Either pour a small amount of gravy over the roast and serve the rest in a gravy boat along side the meat platter, or serve all of the gravy in a gravy boat.
In the future, I’ll be posting other recipes for your new clay pot. If you don’t get one, you can simply use a Dutch oven and adjust baking temperatures and times.
If you do get a clay pot, it is very important that you soak it, totally immersed in room temperature water, at least 30 minutes before using and that you place it in a cold oven!!!!
- 1 (3-1/2 to 4 pound) chuck roast, trimmed of excess fat (get the leanest one possible) can use a larger roast
- sea or Kosher salt
- fresh ground black pepper
- 2 cups thinly sliced onions
- 1 (6 ounce) can tomato paste
- 1 teaspoon finely minced, fresh garlic
- 2 tablespoons Worcestershire sauce
- 2 tablespoons apple cider vinegar (I use Bragg Organic Raw-Unfiltered Apple Cider Vinegar)
- ¼ cup firmly packed light brown sugar
- ¼ cup sweet pickle relish (I prefer the flavor of Wickles)
- ¼ cup good-quality, dry red wine (I used Menage a Trois Red Wine...it was open)
- 1 teaspoon sea or Kosher salt
- 1 teaspoon dry mustard (I use Penzey's Canadian Powdered Mustard)
- (If desired) 1 pound small Yukon Gold or New Potatoes cut in half
- (If desired) 8 ounces small, whole Crimini Mushrooms or larger ones sliced thick
- (If desired) 4 large carrots, sliced into 2-3 inch pieces or baby carrots
- If desired, you could garnish with coarsely chopped flat or Italian parsley.
- Totally submerge the top and bottom of a 3-1/4 quart (or larger) clay pot in room temperature water.
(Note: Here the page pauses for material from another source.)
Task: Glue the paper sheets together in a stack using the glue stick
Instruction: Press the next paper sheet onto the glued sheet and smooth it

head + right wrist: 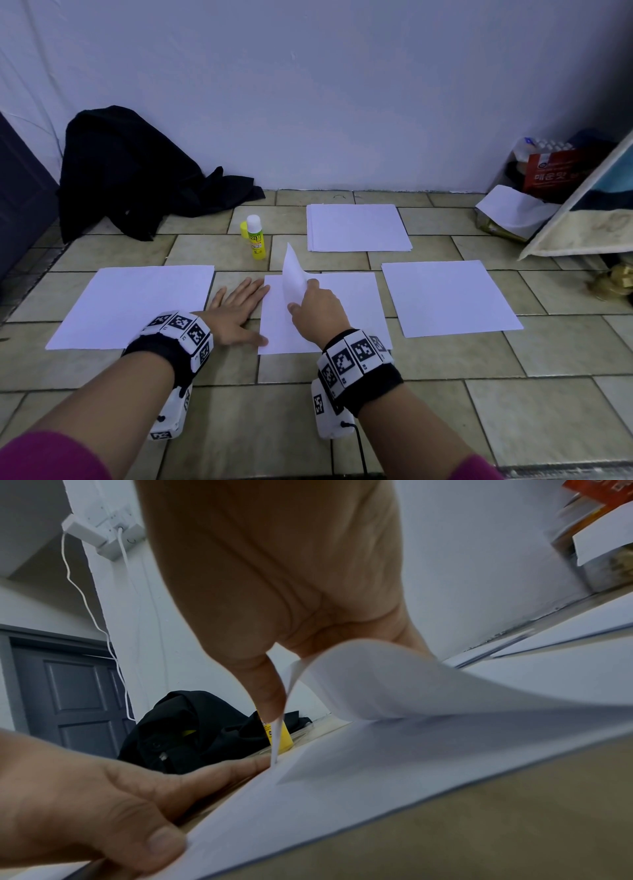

Soak about 30 minutes. Drain.
- Evenly sprinkle the salt and pepper over both sides of the meat.
- Spread one-half of the onions over the bottom of the clay pot.
- Place the roast on top of the onions.
- Cover the roast with the remaining onions.
- In a medium size mixing bowl, whisk together the tomato paste, garlic, Worcestershire, vinegar, brown sugar, relish, wine, salt and dry mustard until thoroughly combined.
- Pour the sauce over and around the roast.
- Put the top on the clay pot, and place on the middle rack of a COLD oven.
- Turn the oven on and set the temperature to 425F. Bake until the meat is fork-tender.....about 2 to 2-1/2 hours.
- If you are adding vegetables to the roast, add them with an hour left to go on the baking time. Put them over and around the roast in the gravy. Try to toss them around a bit so they all get coated with the gravy.
- When the roast is done, remove from the oven.
- Set the clay pot on a cooling rack.
- Remove the roast and place on a cutting board. Tent with aluminum foil and allow the roast to rest about 10-15 minutes before carving.
- With a sharp slicing or carving knife, slice the meat across the grain about ½ inch thick.
- Arrange on a serving platter and surround with the vegetables.
- Skim the fat off of the BBQ sauce/gravy.
- Pour a small amount of the sauce over the meat and serve the remaining amount in a gravy boat.
- If desired, you could garnish with coarsely chopped flat leaf or Italian parsley.